**Exercise:**
Copy, pictures aside: the lines below from the one that holds "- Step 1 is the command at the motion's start" through the final line of the listing, both ends included, exactly as they are and nothing else.
==== Information shown ====
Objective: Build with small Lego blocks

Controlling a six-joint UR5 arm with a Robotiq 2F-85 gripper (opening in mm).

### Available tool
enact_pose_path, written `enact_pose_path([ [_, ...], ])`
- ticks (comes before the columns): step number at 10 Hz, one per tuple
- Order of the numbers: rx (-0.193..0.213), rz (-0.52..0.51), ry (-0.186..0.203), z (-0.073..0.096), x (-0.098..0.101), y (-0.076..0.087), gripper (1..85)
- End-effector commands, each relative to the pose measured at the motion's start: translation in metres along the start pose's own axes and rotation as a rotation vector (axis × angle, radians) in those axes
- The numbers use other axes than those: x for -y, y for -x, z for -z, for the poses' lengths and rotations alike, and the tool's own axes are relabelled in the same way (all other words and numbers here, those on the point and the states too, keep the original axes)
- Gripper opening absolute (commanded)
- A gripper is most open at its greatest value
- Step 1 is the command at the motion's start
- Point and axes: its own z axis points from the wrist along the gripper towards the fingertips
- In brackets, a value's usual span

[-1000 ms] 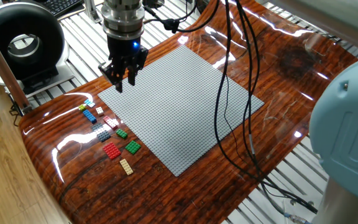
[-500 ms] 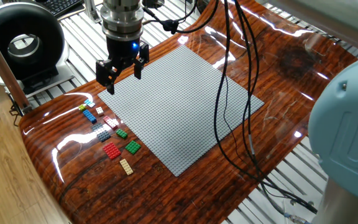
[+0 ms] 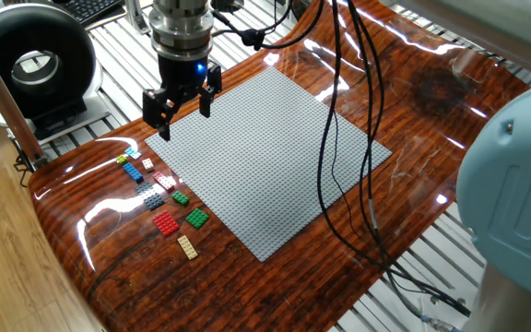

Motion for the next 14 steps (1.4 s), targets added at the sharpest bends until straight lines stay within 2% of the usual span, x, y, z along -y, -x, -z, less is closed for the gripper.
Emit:
enact_pose_path([
  [1, -0.011, -0.006, -0.001, 0.002, 0.001, -0.002, 79.7],
  [2, 0.010, -0.008, 0.003, 0.002, 0.000, 0.003, 79.0],
  [6, 0.046, -0.042, -0.009, -0.024, -0.021, 0.021, 76.7],
  [8, 0.041, -0.044, -0.027, -0.024, -0.017, 0.019, 75.0],
  [9, 0.021, -0.018, -0.026, -0.023, -0.016, 0.014, 72.7],
  [10, -0.003, 0.012, -0.002, -0.024, -0.023, 0.007, 72.7],
  [11, -0.019, 0.026, 0.000, -0.023, -0.023, 0.003, 72.3],
  [12, -0.017, 0.029, -0.013, -0.023, -0.020, 0.004, 72.0],
  [14, -0.006, 0.021, -0.011, -0.025, -0.022, 0.007, 72.0],
])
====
**Output for this exercise:**
- Step 1 is the command at the motion's start
- Point and axes: its own z axis points from the wrist along the gripper towards the fingertips
- In brackets, a value's usual span

[-1000 ms] 
[-500 ms] 
[+0 ms] 

Motion for the next 14 steps (1.4 s), targets added at the sharpest bends until straight lines stay within 2% of the usual span, x, y, z along -y, -x, -z, less is closed for the gripper.
Emit:
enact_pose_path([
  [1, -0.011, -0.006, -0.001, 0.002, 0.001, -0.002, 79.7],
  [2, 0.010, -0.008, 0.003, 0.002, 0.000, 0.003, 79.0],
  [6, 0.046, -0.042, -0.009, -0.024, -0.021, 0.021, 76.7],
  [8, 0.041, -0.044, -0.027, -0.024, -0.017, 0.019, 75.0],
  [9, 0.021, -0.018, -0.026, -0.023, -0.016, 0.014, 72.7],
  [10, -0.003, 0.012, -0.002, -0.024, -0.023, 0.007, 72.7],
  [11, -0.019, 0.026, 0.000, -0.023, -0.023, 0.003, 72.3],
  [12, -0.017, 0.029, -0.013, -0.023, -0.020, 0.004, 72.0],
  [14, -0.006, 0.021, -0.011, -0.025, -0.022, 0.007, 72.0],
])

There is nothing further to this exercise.